(Records drawn from a dataset)
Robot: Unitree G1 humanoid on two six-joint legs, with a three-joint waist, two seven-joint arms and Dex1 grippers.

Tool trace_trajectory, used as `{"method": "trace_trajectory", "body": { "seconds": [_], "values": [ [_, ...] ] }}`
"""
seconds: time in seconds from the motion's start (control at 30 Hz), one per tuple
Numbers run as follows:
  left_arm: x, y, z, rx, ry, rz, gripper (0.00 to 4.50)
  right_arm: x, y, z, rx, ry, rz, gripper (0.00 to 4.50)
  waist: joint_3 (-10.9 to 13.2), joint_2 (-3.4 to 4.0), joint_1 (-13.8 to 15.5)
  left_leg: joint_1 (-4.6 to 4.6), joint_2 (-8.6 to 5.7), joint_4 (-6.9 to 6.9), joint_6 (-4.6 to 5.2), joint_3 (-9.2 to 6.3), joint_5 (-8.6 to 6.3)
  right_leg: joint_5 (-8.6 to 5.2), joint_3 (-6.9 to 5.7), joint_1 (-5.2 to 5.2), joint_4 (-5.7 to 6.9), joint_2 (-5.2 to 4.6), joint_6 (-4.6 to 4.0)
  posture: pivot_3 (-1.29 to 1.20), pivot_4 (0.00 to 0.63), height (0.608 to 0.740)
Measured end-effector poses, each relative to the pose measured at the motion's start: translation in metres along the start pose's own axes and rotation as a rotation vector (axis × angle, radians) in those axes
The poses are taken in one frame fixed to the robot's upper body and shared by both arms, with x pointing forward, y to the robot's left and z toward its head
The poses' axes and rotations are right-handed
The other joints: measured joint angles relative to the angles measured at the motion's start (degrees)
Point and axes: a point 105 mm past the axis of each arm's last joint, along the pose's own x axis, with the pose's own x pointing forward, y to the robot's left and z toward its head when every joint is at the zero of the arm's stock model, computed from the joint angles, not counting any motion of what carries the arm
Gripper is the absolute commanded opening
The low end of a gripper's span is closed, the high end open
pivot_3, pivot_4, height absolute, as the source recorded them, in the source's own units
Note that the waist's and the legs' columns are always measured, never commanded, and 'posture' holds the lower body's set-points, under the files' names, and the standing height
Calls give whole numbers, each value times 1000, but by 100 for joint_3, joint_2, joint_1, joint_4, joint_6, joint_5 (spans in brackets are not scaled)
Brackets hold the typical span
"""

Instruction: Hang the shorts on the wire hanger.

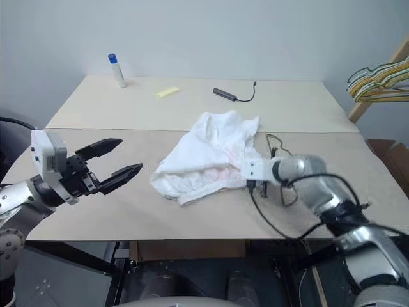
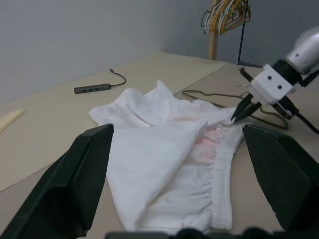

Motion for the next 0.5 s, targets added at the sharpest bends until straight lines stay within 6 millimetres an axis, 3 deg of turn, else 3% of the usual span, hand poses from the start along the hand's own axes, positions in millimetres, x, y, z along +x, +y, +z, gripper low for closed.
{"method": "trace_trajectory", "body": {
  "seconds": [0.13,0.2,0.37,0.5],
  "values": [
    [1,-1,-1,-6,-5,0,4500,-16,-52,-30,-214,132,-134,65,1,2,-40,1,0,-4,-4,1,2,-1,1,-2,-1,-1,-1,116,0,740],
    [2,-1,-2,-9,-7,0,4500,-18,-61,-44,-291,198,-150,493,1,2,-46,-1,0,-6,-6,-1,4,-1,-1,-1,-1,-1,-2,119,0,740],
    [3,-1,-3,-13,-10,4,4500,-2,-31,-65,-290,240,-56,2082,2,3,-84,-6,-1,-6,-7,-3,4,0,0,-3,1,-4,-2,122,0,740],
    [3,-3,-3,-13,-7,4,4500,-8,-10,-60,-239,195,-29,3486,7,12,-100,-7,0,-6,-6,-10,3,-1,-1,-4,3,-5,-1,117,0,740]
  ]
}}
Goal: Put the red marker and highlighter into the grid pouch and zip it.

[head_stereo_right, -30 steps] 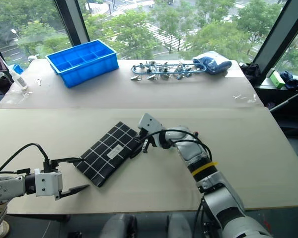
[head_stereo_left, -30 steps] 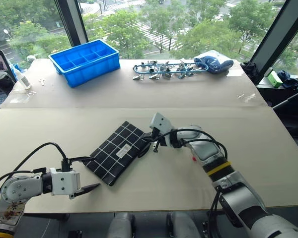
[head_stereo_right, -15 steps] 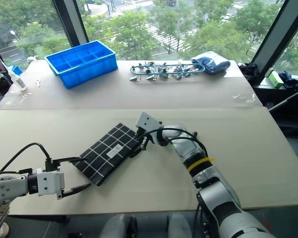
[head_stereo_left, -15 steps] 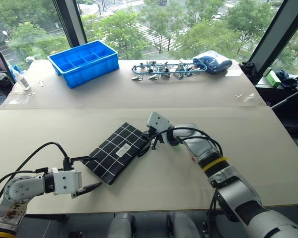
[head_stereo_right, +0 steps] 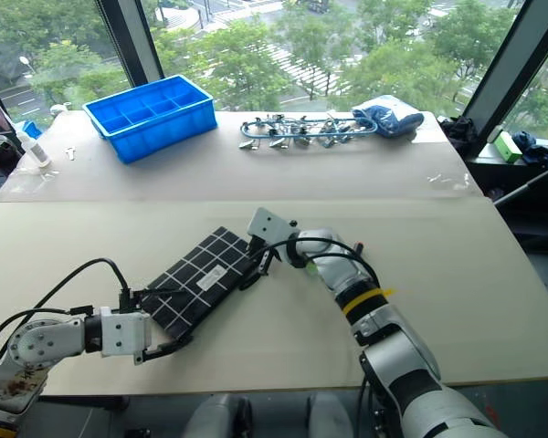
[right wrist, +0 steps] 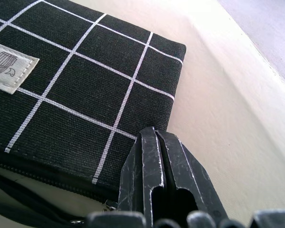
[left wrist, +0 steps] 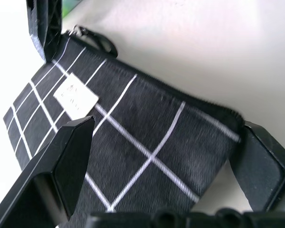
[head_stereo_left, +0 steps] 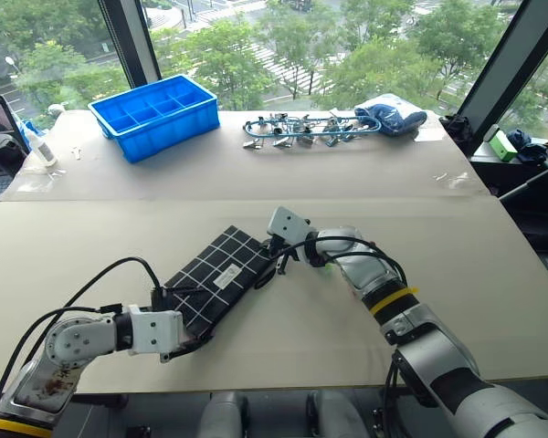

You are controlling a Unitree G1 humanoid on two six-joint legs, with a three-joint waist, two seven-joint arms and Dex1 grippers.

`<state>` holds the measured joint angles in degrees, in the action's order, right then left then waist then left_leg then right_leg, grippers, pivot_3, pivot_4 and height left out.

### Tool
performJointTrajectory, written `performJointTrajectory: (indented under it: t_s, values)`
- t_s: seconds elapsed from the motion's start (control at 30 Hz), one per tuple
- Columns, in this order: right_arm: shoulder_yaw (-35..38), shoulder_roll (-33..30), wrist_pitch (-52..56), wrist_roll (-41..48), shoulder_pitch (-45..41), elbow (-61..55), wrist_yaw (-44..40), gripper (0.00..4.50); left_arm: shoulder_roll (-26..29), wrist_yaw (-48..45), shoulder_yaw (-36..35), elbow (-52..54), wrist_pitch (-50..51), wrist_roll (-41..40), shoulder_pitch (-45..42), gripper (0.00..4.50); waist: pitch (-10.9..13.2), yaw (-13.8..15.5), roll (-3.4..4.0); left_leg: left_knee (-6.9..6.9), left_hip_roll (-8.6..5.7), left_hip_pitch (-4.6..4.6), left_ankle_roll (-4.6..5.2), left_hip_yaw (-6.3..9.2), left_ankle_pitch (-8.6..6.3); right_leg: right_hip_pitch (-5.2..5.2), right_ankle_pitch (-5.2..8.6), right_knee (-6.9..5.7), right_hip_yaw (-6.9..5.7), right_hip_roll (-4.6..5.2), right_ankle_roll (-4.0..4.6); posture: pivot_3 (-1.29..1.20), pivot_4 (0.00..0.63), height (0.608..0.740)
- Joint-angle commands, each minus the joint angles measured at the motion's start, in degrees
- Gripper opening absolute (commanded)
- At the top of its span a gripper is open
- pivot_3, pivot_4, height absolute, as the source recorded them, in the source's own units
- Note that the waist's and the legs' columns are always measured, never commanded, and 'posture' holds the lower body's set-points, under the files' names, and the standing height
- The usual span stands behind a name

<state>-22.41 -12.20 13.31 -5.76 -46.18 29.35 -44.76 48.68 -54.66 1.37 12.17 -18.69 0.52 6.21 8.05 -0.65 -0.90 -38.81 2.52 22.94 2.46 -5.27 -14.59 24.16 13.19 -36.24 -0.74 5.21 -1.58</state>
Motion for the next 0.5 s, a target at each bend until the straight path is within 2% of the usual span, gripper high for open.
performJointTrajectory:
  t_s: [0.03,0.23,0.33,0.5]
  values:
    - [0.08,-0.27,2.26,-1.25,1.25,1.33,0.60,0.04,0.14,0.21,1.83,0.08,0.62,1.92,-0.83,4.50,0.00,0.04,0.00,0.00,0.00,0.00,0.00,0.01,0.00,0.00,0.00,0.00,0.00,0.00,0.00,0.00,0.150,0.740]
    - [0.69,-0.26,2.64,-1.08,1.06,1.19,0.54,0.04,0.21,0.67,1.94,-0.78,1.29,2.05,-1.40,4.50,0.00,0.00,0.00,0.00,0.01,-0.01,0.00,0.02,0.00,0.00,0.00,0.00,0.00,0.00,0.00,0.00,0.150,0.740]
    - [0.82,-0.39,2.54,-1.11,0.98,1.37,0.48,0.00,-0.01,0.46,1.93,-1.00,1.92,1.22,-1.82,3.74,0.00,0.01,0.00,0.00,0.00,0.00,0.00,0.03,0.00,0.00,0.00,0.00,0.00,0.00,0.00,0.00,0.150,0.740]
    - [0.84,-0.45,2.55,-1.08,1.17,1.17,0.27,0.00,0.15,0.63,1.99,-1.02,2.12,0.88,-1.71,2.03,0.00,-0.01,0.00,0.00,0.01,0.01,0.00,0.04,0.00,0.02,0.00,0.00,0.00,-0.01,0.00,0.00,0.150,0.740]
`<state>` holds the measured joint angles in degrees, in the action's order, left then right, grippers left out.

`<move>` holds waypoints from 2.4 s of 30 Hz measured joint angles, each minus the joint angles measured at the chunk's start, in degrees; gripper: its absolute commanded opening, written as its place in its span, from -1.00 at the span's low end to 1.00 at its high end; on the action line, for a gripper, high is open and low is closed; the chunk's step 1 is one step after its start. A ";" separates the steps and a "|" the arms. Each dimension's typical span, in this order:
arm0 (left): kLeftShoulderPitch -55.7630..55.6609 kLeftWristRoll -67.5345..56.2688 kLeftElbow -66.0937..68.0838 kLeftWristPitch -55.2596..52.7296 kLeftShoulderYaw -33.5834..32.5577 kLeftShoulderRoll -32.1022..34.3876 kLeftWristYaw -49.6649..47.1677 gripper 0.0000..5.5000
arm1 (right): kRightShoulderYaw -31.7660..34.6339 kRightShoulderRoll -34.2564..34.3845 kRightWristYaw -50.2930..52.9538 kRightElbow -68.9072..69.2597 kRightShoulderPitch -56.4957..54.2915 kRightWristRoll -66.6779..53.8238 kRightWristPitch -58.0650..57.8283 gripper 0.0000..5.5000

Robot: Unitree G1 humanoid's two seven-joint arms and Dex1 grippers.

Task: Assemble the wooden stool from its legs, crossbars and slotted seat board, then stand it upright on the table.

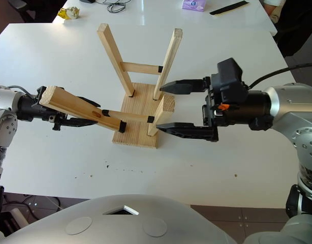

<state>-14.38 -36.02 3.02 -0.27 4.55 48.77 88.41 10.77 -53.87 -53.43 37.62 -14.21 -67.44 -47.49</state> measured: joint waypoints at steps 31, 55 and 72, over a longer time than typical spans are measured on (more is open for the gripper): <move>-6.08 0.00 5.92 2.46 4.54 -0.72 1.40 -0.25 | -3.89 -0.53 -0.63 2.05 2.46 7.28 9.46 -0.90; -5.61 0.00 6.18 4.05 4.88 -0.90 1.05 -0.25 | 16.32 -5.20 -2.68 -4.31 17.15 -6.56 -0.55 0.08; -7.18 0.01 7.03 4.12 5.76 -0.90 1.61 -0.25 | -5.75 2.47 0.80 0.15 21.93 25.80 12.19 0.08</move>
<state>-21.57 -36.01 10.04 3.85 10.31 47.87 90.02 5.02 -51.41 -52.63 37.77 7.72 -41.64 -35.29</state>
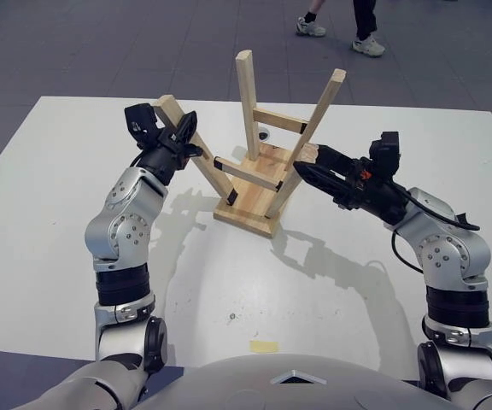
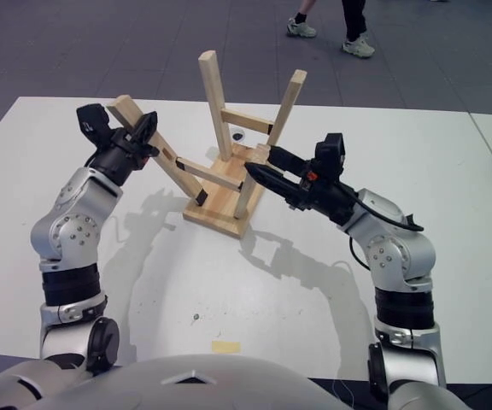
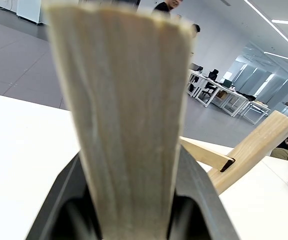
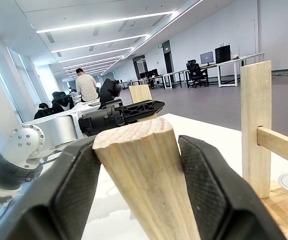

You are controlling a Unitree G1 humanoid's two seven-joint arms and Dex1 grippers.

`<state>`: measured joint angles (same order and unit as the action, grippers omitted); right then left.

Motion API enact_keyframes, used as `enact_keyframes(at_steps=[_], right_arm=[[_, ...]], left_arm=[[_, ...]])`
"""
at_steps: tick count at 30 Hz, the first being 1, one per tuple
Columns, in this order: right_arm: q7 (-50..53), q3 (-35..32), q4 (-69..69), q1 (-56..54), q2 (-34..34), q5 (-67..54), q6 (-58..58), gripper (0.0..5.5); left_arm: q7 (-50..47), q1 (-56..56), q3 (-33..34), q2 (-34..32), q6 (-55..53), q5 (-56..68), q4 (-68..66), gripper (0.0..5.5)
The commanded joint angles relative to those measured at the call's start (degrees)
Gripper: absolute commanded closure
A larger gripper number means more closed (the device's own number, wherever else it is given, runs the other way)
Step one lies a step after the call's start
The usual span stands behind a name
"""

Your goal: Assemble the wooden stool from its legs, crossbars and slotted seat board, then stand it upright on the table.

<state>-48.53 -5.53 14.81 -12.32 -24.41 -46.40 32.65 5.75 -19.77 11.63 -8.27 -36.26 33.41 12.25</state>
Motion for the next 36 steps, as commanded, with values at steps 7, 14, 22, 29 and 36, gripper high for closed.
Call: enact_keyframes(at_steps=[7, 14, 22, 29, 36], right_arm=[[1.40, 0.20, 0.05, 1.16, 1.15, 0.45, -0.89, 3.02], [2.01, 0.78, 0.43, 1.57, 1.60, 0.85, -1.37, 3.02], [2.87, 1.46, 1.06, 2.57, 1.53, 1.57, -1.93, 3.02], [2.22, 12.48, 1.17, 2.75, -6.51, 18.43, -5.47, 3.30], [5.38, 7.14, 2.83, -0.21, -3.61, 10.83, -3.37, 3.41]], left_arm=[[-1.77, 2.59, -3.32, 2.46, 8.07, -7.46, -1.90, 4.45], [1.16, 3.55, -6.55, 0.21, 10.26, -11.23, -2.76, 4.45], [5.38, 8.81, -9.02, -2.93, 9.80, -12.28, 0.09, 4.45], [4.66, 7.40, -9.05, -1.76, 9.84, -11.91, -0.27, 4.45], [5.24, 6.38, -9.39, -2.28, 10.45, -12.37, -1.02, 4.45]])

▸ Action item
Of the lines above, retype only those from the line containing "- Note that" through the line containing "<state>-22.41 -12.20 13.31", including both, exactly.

▸ Answer to this problem
- Note that the waist's and the legs' columns are always measured, never commanded, and 'posture' holds the lower body's set-points, under the files' names, and the standing height
- The usual span stands behind a name

<state>-22.41 -12.20 13.31 -5.76 -46.18 29.35 -44.76 48.68 -54.66 1.37 12.17 -18.69 0.52 6.21 8.05 -0.65 -0.90 -38.81 2.52 22.94 2.46 -5.27 -14.59 24.16 13.19 -36.24 -0.74 5.21 -1.58</state>

The given output is the complete response.